The Rule of Law Conditionality Regulation

Regulation 2020/2092 on a general regime of (negative) conditionality for the protection of the Union budget has become the flagship instrument illustrating the turn to Rule of Law spending conditionality within the Union in the 2020s. Adopted in December 2020, the so-called ‘Rule of Law Conditionality Mechanism’ targets “breaches of the principles of the rule of law in a Member State [that] affect or seriously risk affecting the sound financial management of the Union budget or the (…) financial interests of the Union in a sufficiently direct way” (Art. 4). The Commission is entitled to propose financial measures to address such a situation for adoption by the Council of the EU (Art. 5 & 6). Such a decision negatively affects the funding of the Member State concerned, as it can involve for instance the reduction or suspension of EU funds. The broad material scope of this Regulation makes it a strong instrument, as it can target any funding, such as cohesion or recovery funds. It has so far been activated against Hungary in December 2022, which is facing a 55% suspension of commitments under three cohesion policy programmes amounting to EUR 6.3 billion.

The transactional approach relates here to the calculation of the negative impact of Rule of Law breaches on the Union budget in financial terms.
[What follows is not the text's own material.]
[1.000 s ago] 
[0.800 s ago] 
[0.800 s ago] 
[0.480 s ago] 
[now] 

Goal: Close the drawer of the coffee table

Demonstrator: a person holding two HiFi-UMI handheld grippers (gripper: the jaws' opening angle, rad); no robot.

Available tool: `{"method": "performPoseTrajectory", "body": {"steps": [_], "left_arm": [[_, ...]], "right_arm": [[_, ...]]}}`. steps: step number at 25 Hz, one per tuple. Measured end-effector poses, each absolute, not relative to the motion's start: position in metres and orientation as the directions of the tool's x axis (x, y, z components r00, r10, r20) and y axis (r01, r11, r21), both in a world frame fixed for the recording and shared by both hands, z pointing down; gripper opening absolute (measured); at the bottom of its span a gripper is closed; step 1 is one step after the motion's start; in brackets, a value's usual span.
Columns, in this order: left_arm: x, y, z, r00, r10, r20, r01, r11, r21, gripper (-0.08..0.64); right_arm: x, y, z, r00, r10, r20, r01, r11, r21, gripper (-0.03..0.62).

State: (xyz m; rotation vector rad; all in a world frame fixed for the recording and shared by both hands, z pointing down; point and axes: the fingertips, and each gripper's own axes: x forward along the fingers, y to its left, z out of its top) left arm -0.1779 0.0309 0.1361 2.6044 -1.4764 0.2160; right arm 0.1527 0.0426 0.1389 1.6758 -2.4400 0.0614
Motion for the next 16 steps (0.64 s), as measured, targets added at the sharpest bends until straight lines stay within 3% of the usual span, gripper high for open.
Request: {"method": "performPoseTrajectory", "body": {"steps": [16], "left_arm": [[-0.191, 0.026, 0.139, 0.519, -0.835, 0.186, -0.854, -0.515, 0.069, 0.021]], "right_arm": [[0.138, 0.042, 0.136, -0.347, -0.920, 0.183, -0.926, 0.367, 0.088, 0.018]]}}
In addition, ‘remedial measures’ are negotiated between the European Commission and the Member State concerned to put an end to this situation. This can be considered to be an informal contractualization of the protection of the Rule of Law, which was the initial focus of the European Parliament and the European Commission, even if the final version of the Regulation explicitly states that the essence of the Regulation is only to defend the Union’s financial interests and its budget.
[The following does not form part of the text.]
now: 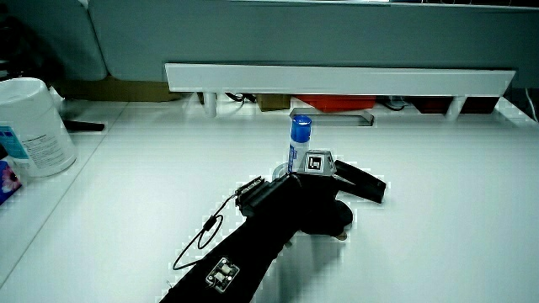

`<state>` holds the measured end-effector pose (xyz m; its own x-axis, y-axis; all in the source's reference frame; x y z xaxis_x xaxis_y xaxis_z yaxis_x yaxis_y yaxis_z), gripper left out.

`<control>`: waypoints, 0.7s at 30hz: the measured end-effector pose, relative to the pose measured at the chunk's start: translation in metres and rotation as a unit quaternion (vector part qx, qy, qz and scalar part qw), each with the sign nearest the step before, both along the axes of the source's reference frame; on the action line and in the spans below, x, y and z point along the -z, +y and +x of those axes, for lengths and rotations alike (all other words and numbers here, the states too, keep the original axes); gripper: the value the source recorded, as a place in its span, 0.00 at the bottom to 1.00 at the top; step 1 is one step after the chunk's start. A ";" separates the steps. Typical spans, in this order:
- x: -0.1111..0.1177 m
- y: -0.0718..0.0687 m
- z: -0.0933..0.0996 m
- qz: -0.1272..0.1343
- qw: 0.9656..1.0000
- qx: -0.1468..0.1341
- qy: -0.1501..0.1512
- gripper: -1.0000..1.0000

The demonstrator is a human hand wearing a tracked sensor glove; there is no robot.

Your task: Pick mouse

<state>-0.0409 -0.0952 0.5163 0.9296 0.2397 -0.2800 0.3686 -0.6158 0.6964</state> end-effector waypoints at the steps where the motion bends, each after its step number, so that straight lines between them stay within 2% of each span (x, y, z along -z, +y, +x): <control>1: 0.000 0.000 0.000 0.002 1.000 0.001 0.001 0.83; 6: 0.000 0.002 0.000 0.012 1.000 0.005 0.001 0.93; 9: -0.001 0.003 0.001 0.016 1.000 -0.003 0.007 1.00; 13: -0.001 0.003 -0.001 0.017 1.000 -0.003 0.012 1.00; 17: 0.017 0.005 -0.003 0.031 0.999 -0.005 0.027 1.00; 21: 0.046 0.008 -0.003 0.049 0.998 -0.024 0.039 1.00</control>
<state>-0.0440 -0.0870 0.4700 0.8926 0.3128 -0.3246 0.4500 -0.6606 0.6010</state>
The Charter of Fundamental Rights as a ‘horizontal enabling condition’

Following the adoption of the 2021-2027 Multiannual Financial Framework in December 2020, European legislators had to establish the common rules governing EU funds under shared management. The new Common Provisions Regulation (CPR) adopted in June 2021 (Regulation 2021/1060) set them for the eight funds concerned for this budgetary cycle. A novelty arises in the establishment of ‘horizontal enabling conditions’, which must be complied with by the Member States throughout the entire period to receive reimbursement of expenditure from the Union budget for the programmes covered by these funds. This change aims to fix the weaknesses of the previous ‘ex ante conditionality’, which could lead to backsliding once a positive assessment on compliance by a Member State was confirmed by the European Commission allowing for the disbursement of EU money.

One horizontal enabling condition is the “effective application and implementation of the Charter of Fundamental Rights” (Annex III of the Regulation), Article 47 of which relates to justice systems, focusing in particular on the “right to an effective remedy and to a fair trial”. Here, again, a transactional approach to Rule of Law enforcement is created via spending conditionality. Similarly to a financial contract, reimbursment is indeed possible only when compliance with the Rule of Law is confirmed following a close dialogue between the European Commission and the Member States.

Conclusion

The turn to spending conditionality in the 2020s to maintain or restore the protection of the Rule of Law within the Union illustrates the ‘economisation’ of this value, i.e., its integration into the economic and financial spheres. Yet the related instruments have been designed to protect the economic and financial interests of the Union, which do not necessarily match the politico-legal essence of this value (see Oliver Garner and Teodora Miljojkovic’s op-ed from the time of the creation of the budget conditionality regulation). Instead, the instruments create a transactional and narrow approach to Rule of Law enforcement. Spending conditionality is thus a contractualization of Rule of Law compliance implying a negative or positive financial perspective. If the leverage of EU funds arguably has the potential to address Rule of Law breaches, the effectiveness of the three instruments mentioned above remains to be assessed.